### WHAT TO DO
Write out, from the entries below, exactly the lines that run between the lines holding "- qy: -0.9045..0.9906" and "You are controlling", inclusive, and stop there.
══ PROVIDED RECORDS
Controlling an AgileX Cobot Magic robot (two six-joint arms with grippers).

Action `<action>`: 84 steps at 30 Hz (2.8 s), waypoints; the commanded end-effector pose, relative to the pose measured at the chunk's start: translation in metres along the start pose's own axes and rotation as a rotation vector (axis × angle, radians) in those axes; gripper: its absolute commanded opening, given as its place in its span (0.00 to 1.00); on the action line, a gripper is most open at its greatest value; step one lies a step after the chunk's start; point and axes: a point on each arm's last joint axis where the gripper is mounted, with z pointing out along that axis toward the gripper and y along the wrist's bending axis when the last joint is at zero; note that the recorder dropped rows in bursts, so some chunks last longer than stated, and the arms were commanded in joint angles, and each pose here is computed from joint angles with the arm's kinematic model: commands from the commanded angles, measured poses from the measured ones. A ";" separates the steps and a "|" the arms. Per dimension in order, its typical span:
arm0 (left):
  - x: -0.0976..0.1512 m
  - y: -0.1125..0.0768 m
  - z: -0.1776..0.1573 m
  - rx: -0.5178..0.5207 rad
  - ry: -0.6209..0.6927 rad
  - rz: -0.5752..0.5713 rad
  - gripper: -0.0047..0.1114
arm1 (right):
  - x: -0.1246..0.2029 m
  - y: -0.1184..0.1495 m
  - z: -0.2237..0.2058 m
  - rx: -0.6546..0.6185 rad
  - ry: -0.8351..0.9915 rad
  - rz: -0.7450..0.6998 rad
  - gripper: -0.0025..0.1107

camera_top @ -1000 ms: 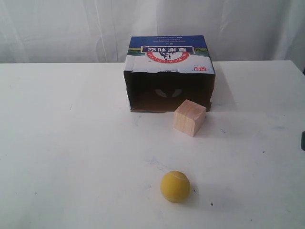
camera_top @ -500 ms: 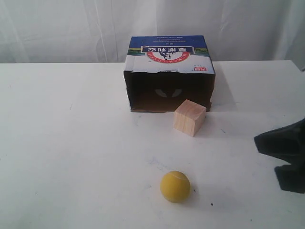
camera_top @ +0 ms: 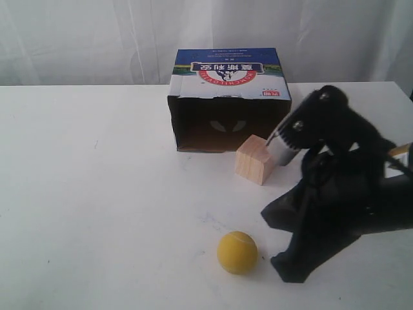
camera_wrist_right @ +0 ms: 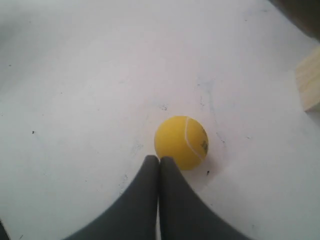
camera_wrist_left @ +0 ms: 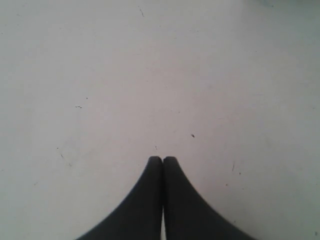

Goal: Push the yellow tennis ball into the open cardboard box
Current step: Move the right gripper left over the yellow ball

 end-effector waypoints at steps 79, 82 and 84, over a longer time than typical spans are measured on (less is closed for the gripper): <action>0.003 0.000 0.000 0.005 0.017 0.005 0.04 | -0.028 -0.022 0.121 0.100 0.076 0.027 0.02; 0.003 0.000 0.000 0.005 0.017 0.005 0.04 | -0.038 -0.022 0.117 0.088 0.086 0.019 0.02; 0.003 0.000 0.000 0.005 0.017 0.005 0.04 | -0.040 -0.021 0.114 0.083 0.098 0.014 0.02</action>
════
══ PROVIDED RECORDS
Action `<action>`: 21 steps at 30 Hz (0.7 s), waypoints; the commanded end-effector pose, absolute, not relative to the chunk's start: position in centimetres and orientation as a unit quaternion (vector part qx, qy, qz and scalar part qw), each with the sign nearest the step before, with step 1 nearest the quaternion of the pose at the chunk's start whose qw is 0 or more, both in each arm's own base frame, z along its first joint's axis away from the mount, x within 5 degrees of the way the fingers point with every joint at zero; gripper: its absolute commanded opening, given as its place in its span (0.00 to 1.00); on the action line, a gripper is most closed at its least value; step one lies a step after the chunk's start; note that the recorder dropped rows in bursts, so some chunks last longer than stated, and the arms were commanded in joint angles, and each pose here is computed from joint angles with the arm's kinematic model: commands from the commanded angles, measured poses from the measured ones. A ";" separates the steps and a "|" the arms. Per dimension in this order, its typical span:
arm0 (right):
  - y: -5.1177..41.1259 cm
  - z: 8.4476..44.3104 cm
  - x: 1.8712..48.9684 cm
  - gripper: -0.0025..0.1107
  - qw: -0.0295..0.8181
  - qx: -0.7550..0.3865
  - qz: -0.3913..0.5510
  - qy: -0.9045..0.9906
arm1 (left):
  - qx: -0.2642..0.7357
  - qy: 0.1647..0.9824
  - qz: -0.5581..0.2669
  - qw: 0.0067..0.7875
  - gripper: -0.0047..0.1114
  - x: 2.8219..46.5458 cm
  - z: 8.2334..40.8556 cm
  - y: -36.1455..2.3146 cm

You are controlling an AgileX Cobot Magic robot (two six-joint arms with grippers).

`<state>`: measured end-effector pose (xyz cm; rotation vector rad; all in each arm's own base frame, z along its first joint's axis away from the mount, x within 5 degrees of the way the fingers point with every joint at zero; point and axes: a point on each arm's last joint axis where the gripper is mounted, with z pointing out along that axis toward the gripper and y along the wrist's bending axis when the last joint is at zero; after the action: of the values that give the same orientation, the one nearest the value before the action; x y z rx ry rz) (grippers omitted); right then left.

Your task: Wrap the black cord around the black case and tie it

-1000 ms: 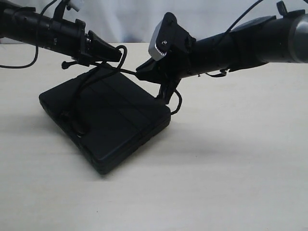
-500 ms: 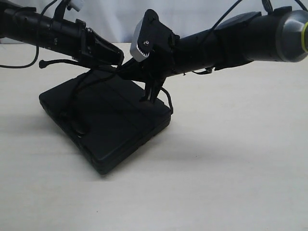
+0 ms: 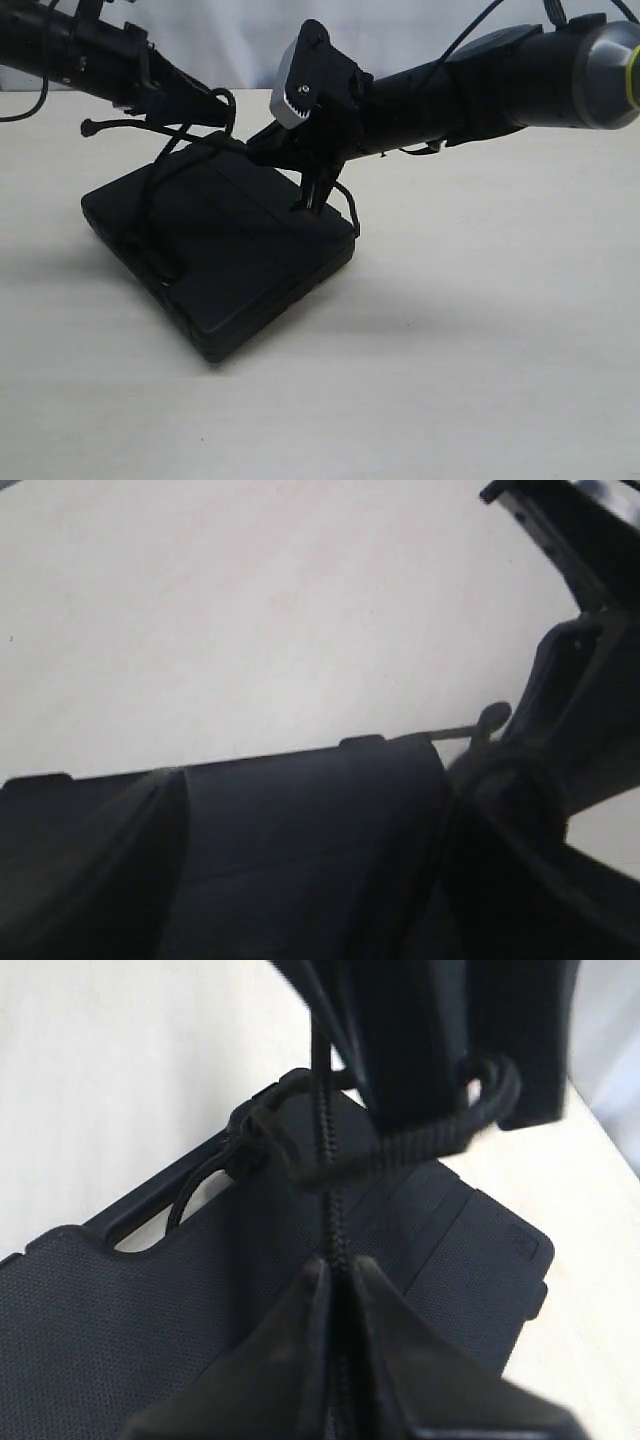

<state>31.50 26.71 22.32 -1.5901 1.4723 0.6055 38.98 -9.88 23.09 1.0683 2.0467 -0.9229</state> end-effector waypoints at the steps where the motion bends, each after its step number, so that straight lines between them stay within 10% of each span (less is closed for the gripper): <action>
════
### ANSWER
  - qy: -0.9045..0.9906
arm1 (left):
  - qx: -0.2642..0.7357
  - qy: 0.1647..0.9824
  - qz: -0.5581..0.2669
  - qw: 0.0067..0.7875
  - gripper: -0.0047..0.1114
  - x: 2.8219..46.5458 cm
  - z: 8.2334..40.8556 cm
  - y: -36.1455..2.3146 cm

You are controlling an AgileX Cobot Magic robot (two six-joint arms with grippers).

The answer requires nothing more.